§ **What to work on**: Exact transcription with no images: write out all of the entries below.

------ Supplied records ------

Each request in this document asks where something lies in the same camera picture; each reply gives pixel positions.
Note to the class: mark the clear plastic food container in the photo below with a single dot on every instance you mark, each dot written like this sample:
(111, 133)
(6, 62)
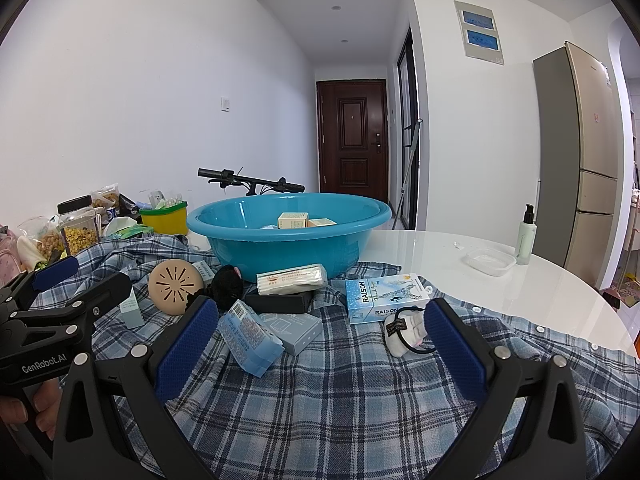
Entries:
(489, 261)

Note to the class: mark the wall electrical panel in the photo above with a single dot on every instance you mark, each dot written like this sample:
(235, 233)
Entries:
(479, 32)

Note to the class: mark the small pale blue box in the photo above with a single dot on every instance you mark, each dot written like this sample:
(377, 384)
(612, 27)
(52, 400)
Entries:
(132, 310)

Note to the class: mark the blue plaid shirt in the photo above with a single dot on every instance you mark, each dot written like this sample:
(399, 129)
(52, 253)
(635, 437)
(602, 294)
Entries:
(340, 400)

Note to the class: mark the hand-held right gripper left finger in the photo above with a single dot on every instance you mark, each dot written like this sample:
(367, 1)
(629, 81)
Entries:
(185, 350)

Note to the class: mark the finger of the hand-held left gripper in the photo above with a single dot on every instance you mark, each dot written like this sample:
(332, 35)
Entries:
(55, 271)
(107, 292)

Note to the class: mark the person's left hand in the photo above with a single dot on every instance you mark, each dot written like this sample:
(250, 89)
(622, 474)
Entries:
(47, 405)

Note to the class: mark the grey leaning pole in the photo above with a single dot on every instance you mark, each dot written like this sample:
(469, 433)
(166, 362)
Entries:
(412, 170)

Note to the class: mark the grey blue carton box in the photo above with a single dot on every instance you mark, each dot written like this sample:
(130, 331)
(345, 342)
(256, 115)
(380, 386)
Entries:
(297, 335)

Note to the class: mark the black display frame box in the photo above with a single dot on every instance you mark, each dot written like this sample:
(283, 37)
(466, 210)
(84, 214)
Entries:
(277, 302)

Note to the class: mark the clear bag of snacks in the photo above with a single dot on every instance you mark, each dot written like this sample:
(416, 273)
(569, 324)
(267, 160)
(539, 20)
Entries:
(106, 197)

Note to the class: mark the black framed glass door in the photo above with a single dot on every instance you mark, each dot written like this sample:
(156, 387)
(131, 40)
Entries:
(407, 135)

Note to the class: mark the yellow plastic container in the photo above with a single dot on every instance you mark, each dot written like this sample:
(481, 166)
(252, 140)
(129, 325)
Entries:
(165, 222)

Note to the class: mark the white tissue pack red label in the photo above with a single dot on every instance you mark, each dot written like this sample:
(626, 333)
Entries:
(290, 280)

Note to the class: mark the blue white printed box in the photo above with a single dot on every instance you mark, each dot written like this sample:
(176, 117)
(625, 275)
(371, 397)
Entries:
(380, 297)

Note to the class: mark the beige round slotted disc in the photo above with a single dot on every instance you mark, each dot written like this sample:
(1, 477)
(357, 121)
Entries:
(172, 287)

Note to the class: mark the dark brown entrance door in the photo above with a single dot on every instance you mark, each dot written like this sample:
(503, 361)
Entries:
(352, 135)

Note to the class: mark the black plush toy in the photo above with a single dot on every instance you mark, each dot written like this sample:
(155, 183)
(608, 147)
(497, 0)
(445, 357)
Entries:
(225, 287)

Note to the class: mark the blue plastic basin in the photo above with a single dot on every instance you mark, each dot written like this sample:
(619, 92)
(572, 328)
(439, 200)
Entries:
(280, 255)

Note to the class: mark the pale box with blue print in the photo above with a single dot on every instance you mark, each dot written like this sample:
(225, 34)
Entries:
(206, 270)

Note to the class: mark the green pump bottle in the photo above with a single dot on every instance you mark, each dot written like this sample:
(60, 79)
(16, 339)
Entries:
(525, 242)

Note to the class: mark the clear bag of nuts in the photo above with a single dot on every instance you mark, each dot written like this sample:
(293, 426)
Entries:
(45, 242)

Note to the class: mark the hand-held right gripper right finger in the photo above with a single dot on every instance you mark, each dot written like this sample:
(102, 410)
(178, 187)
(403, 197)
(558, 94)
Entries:
(455, 355)

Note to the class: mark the clear jar with black lid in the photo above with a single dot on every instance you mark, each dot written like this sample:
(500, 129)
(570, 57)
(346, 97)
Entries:
(80, 232)

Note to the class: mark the cream carton box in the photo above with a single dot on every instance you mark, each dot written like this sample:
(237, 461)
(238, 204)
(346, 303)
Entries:
(322, 222)
(292, 221)

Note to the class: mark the beige refrigerator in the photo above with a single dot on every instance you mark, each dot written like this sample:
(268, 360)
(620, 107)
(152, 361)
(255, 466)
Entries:
(575, 160)

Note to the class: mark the pink bag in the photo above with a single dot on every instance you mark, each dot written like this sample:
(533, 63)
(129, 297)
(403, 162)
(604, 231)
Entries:
(10, 260)

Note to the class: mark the green white packet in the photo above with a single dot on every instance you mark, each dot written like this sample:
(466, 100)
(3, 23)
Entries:
(125, 230)

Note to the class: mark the light blue tissue packet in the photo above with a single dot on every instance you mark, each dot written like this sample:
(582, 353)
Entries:
(247, 337)

------

§ **Written reply**:
Each request in this document asks where something lies in the same camera picture; each reply gives pixel positions.
Note to the class: mark the clear plastic food container in the photo below with a single dot on every instance you mark, each dot written like this sample:
(111, 133)
(6, 62)
Entries:
(489, 261)

Note to the class: mark the wall electrical panel in the photo above with a single dot on every instance you mark, each dot written like this sample:
(235, 233)
Entries:
(479, 32)

Note to the class: mark the small pale blue box in the photo above with a single dot on every instance you mark, each dot written like this sample:
(377, 384)
(612, 27)
(52, 400)
Entries:
(132, 310)

Note to the class: mark the blue plaid shirt in the photo above with a single dot on every instance you mark, each dot written like this sample:
(399, 129)
(52, 253)
(635, 437)
(602, 294)
Entries:
(340, 400)

Note to the class: mark the hand-held right gripper left finger in the photo above with a single dot on every instance you mark, each dot written like this sample:
(367, 1)
(629, 81)
Entries:
(185, 350)

Note to the class: mark the finger of the hand-held left gripper in the photo above with a single dot on every instance you mark, each dot written like this sample:
(332, 35)
Entries:
(55, 271)
(107, 292)

Note to the class: mark the person's left hand in the photo above with a single dot on every instance you mark, each dot written like this sample:
(250, 89)
(622, 474)
Entries:
(47, 405)

Note to the class: mark the grey leaning pole in the photo above with a single dot on every instance you mark, each dot written like this sample:
(469, 433)
(166, 362)
Entries:
(412, 170)

Note to the class: mark the grey blue carton box in the photo above with a single dot on every instance you mark, each dot written like this sample:
(130, 331)
(345, 342)
(256, 115)
(380, 386)
Entries:
(297, 335)

Note to the class: mark the black display frame box in the photo above with a single dot on every instance you mark, each dot written like this sample:
(283, 37)
(466, 210)
(84, 214)
Entries:
(277, 302)

Note to the class: mark the clear bag of snacks in the photo above with a single dot on every instance you mark, each dot written like this sample:
(416, 273)
(569, 324)
(267, 160)
(539, 20)
Entries:
(106, 197)

Note to the class: mark the black framed glass door in the photo above with a single dot on every instance you mark, each dot written like this sample:
(156, 387)
(131, 40)
Entries:
(407, 135)

Note to the class: mark the yellow plastic container in the photo above with a single dot on every instance you mark, each dot written like this sample:
(481, 166)
(252, 140)
(129, 325)
Entries:
(165, 222)

Note to the class: mark the white tissue pack red label in the photo above with a single dot on every instance you mark, each dot written like this sample:
(626, 333)
Entries:
(290, 280)

Note to the class: mark the blue white printed box in the photo above with a single dot on every instance you mark, each dot written like this sample:
(176, 117)
(625, 275)
(371, 397)
Entries:
(380, 297)

Note to the class: mark the beige round slotted disc in the photo above with a single dot on every instance you mark, each dot written like this sample:
(1, 477)
(357, 121)
Entries:
(172, 287)

Note to the class: mark the dark brown entrance door in the photo above with a single dot on every instance you mark, each dot written like this sample:
(503, 361)
Entries:
(352, 135)

Note to the class: mark the black plush toy in the photo above with a single dot on every instance you mark, each dot written like this sample:
(155, 183)
(608, 147)
(497, 0)
(445, 357)
Entries:
(225, 287)

Note to the class: mark the blue plastic basin in the photo above with a single dot on every instance you mark, each dot written like this sample:
(619, 92)
(572, 328)
(439, 200)
Entries:
(280, 255)

Note to the class: mark the pale box with blue print in the photo above with a single dot on every instance you mark, each dot written like this sample:
(225, 34)
Entries:
(206, 270)

Note to the class: mark the green pump bottle in the photo above with a single dot on every instance you mark, each dot written like this sample:
(60, 79)
(16, 339)
Entries:
(525, 242)

Note to the class: mark the clear bag of nuts in the photo above with a single dot on every instance you mark, each dot written like this sample:
(293, 426)
Entries:
(45, 242)

Note to the class: mark the hand-held right gripper right finger in the photo above with a single dot on every instance you mark, each dot written like this sample:
(102, 410)
(178, 187)
(403, 197)
(558, 94)
Entries:
(455, 355)

Note to the class: mark the clear jar with black lid in the photo above with a single dot on every instance you mark, each dot written like this sample:
(500, 129)
(570, 57)
(346, 97)
Entries:
(80, 232)

Note to the class: mark the cream carton box in the photo above with a single dot on every instance you mark, each dot written like this sample:
(237, 461)
(238, 204)
(346, 303)
Entries:
(322, 222)
(292, 221)

Note to the class: mark the beige refrigerator in the photo above with a single dot on every instance you mark, each dot written like this sample:
(268, 360)
(620, 107)
(152, 361)
(255, 466)
Entries:
(575, 160)

Note to the class: mark the pink bag in the photo above with a single dot on every instance you mark, each dot written like this sample:
(533, 63)
(129, 297)
(403, 162)
(604, 231)
Entries:
(10, 260)

Note to the class: mark the green white packet in the photo above with a single dot on every instance you mark, each dot written like this sample:
(466, 100)
(3, 23)
Entries:
(125, 230)

Note to the class: mark the light blue tissue packet in the photo above with a single dot on every instance you mark, each dot written like this sample:
(582, 353)
Entries:
(247, 337)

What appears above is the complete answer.